One local core, multiple interfaces

Running intelligence separately inside every editor, desktop app, and mobile client fragments memory and permissions.

A stronger pattern is a single user-controlled core that owns context, policy, memory, connections, and audit history. Interfaces become clients of that core. The editor can contribute open files, the desktop workspace can manage documents, and a phone can request an action without each interface becoming a separate brain.

This architecture creates difficult but solvable problems: authentication between interfaces, concurrent state updates, secure remote access, version compatibility, and offline synchronization. It also gives the user one place to inspect and govern the system.

Local software still needs security boundaries

On-device execution can access highly sensitive capabilities. Filesystem access, terminals, browser sessions, credentials, and local applications should never become one undifferentiated permission.

Use scoped capabilities, operating-system isolation where possible, short-lived credentials, explicit network rules, and per-action logs.
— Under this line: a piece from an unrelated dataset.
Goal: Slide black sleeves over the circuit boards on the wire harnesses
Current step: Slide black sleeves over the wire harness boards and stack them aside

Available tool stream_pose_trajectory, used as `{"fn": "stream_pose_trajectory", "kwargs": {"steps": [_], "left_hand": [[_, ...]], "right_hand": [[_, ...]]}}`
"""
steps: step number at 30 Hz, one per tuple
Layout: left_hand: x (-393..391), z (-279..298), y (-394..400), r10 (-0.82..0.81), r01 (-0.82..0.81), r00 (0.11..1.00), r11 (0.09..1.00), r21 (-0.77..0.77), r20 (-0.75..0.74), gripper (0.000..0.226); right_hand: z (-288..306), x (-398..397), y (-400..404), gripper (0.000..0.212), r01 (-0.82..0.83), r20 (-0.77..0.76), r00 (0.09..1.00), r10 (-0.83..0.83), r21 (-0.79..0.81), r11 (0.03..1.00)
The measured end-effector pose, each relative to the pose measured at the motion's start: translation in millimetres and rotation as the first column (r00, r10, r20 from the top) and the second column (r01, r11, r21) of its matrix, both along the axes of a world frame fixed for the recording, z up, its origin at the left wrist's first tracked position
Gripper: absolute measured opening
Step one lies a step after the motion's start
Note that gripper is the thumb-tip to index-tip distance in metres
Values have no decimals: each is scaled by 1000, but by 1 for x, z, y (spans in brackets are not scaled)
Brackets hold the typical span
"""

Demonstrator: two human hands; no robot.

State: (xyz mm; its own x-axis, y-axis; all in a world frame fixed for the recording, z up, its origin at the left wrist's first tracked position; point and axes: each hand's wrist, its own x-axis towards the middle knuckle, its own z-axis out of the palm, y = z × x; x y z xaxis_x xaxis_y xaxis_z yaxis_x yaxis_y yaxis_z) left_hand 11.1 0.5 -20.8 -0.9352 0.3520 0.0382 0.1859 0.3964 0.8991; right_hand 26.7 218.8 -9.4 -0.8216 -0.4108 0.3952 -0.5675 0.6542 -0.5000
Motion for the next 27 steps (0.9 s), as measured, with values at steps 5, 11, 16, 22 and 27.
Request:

A local agent should be able to say which interface requested an action, which model proposed it, which tool executed it, and what changed.

Privacy without accountability is incomplete.

The update and recovery problem

Cloud applications can patch one server. Local-first systems must handle many operating systems, hardware profiles, versions, and partially offline devices.

That requires signed updates, schema migration, crash recovery, model compatibility checks, and exportable state. Users need a way to back up or move their data without surrendering ownership to a central account.

Local-first is partly a product promise and partly operational discipline.

Our opinion

The future is neither entirely local nor entirely cloud. It is user-controlled routing across models and compute locations.

The valuable platform is the layer that keeps context, permissions, memory, and history coherent while models remain replaceable. Users should be able to choose where intelligence runs without rebuilding their workflow around every provider.

That is the standard local-first AI should be held to.